MANY WERE FORCED TO GROW OLD AND DIE ALONE
BEFORE homosexuality was decriminalised in 1993, gay men were forced to ‘live alone, get old alone and die alone’ because of the criminal convictions which restricted their lives.
Many emigrated to more tolerant countries, where they lived without citizenship as they risked deportation if they revealed their ‘criminality’. Karl Hayden, co-founder of the LGBT+ Restorative Justice Campaign, said: ‘If they had a conviction, they wouldn’t have been able to apply for citizenship in their host country.
‘They would just be allowed an indefinite visa and that’s what they did. They had nothing. No family. No structure.
‘I know of individuals who left Ireland to live in America and who basically lived alone, who got old alone and who died alone.’
Mr Hayden, who has spent the past eight years campaigning to introduce the scheme to disregard convictions for gay ‘offences’, said he was aware of a tragic case in which two brothers were arrested and charged under the Offences Against the Person Act.
However, they never appeared in court; one fled to San Francisco in the US, while his brother died by suicide.

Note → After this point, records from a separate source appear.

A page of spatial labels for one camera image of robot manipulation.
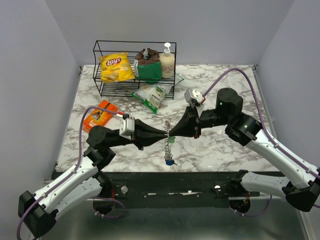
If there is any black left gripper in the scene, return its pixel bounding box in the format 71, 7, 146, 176
107, 118, 168, 151

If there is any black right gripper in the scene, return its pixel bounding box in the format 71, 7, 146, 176
168, 103, 230, 139

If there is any green key tag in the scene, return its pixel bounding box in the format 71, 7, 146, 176
168, 136, 175, 144

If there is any metal disc keyring organizer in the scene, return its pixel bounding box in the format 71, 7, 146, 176
164, 120, 173, 160

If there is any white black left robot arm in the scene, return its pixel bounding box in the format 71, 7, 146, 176
17, 118, 167, 238

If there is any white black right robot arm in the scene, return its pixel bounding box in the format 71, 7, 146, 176
169, 88, 320, 212

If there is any blue key tag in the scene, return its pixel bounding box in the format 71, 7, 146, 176
165, 159, 176, 166

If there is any green white snack pouch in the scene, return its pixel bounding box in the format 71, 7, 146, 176
131, 84, 172, 114

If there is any green white card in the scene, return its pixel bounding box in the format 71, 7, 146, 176
175, 73, 185, 84

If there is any orange razor box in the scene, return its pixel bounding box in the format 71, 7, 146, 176
82, 100, 118, 133

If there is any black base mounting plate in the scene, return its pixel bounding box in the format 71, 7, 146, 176
51, 171, 292, 210

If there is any cream soap pump bottle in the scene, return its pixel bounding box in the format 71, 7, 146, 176
159, 42, 175, 79

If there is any green brown coffee bag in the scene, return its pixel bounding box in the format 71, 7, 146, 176
133, 47, 162, 82

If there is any yellow Lays chips bag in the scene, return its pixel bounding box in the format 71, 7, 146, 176
98, 52, 135, 83

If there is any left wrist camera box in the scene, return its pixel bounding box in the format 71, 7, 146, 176
116, 112, 135, 140

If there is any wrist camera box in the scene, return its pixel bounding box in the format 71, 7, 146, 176
184, 89, 206, 108
116, 112, 135, 140

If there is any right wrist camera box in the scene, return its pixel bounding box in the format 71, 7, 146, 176
184, 89, 206, 108

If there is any black wire shelf rack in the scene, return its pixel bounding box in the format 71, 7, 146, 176
92, 40, 176, 99

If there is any aluminium frame rail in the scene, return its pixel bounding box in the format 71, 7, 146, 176
39, 177, 306, 202

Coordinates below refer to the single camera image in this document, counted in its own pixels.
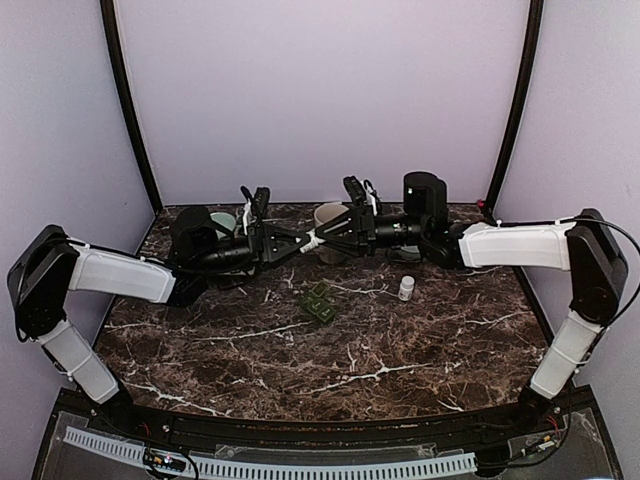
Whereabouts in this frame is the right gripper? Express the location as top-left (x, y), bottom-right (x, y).
top-left (315, 205), bottom-right (428, 258)

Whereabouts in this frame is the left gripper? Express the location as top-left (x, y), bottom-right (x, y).
top-left (194, 224), bottom-right (310, 275)

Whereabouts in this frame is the white pill bottle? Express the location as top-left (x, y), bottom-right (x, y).
top-left (297, 229), bottom-right (324, 253)
top-left (398, 276), bottom-right (415, 302)

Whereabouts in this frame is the green weekly pill organizer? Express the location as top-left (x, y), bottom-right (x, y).
top-left (300, 281), bottom-right (336, 324)

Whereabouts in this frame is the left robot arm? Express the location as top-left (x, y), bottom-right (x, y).
top-left (7, 206), bottom-right (317, 436)

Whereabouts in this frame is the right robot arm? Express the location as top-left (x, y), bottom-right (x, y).
top-left (311, 171), bottom-right (628, 434)

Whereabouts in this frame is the cream ceramic mug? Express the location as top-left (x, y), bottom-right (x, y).
top-left (312, 203), bottom-right (354, 265)

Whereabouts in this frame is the teal bowl on plate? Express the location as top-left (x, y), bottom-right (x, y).
top-left (210, 212), bottom-right (236, 233)

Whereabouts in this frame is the teal bowl right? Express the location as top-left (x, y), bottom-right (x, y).
top-left (386, 246), bottom-right (421, 263)

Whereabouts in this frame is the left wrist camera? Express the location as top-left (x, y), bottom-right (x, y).
top-left (240, 186), bottom-right (271, 236)

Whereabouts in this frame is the black front rail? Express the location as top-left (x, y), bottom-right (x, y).
top-left (92, 399), bottom-right (591, 454)

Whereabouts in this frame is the left black frame post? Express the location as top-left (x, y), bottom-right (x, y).
top-left (99, 0), bottom-right (164, 215)

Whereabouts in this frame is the black frame post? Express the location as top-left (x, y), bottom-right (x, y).
top-left (99, 0), bottom-right (164, 215)
top-left (484, 0), bottom-right (545, 212)

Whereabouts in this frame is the white slotted cable duct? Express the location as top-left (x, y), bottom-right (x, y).
top-left (62, 426), bottom-right (477, 479)

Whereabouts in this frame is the right black frame post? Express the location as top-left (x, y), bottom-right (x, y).
top-left (484, 0), bottom-right (545, 212)

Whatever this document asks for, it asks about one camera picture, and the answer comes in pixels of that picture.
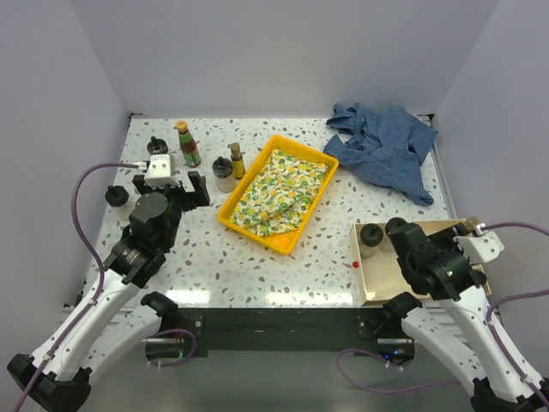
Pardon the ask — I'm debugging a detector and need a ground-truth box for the yellow label oil bottle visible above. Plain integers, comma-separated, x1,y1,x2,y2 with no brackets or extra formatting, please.
457,216,480,236

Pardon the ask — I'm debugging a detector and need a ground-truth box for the sesame seed shaker jar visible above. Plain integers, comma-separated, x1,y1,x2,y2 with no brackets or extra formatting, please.
359,223,384,258

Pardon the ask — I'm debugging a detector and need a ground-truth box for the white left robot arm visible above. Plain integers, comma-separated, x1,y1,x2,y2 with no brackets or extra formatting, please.
7,172,210,411

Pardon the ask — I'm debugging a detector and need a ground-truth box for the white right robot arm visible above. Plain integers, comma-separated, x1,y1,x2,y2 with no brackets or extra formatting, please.
382,218,548,411

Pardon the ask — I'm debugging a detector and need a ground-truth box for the white salt shaker jar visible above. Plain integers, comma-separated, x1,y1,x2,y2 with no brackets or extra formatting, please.
105,185,135,221

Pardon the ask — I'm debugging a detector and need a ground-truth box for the black lid seasoning jar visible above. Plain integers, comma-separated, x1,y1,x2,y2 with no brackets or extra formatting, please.
212,156,236,193

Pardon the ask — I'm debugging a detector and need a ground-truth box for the white powder shaker jar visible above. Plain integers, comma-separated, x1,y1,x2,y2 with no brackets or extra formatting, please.
147,136,176,174

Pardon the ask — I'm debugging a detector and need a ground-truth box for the red chili sauce bottle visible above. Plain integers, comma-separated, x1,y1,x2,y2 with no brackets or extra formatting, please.
175,120,202,167

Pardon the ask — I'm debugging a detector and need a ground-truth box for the yellow label sauce bottle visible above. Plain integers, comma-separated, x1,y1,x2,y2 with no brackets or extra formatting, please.
228,142,245,180

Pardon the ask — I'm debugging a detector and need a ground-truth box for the cream divided organizer box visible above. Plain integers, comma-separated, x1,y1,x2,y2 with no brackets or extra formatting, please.
350,218,492,307

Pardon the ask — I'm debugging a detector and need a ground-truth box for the lemon print cloth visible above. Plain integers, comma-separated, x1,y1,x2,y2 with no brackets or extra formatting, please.
230,149,328,238

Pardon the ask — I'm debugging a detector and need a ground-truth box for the yellow plastic tray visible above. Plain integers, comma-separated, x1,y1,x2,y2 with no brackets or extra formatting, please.
217,135,339,255

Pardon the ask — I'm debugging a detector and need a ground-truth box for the blue checkered shirt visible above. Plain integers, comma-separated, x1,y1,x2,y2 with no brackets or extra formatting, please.
323,103,437,207

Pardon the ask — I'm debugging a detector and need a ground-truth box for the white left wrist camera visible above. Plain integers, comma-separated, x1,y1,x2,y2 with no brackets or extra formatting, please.
144,154,179,188

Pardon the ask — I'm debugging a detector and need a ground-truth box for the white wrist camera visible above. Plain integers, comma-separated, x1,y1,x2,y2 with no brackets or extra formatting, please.
144,154,179,188
454,223,504,265

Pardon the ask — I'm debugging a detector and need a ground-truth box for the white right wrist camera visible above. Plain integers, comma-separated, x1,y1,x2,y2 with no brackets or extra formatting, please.
454,223,504,265

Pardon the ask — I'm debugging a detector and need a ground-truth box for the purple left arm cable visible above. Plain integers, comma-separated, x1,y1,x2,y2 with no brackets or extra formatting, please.
10,161,149,412

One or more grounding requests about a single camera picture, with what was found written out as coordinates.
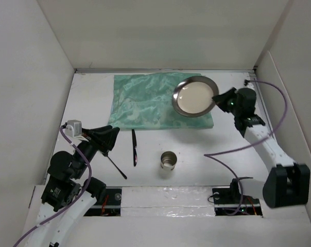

Mr Hayden said of the brother who moved to the US: ‘They have a postcard he sent when he got to San Francisco in 1976. That was the last time they ever heard from him.
‘That was the impact it had on them. One of them died by suicide and the other left before the court case,’ he said.
‘We think the last of the people charged and convicted was in the late 1980s.
‘They will probably still be around and young enough to be able to come forward and get a disregard. But as the years go by and as we’ve come through Covid, when so many older people lost their lives, we don’t know how many people have died in the past eight years who could have availed of this,’ Mr Hayden added.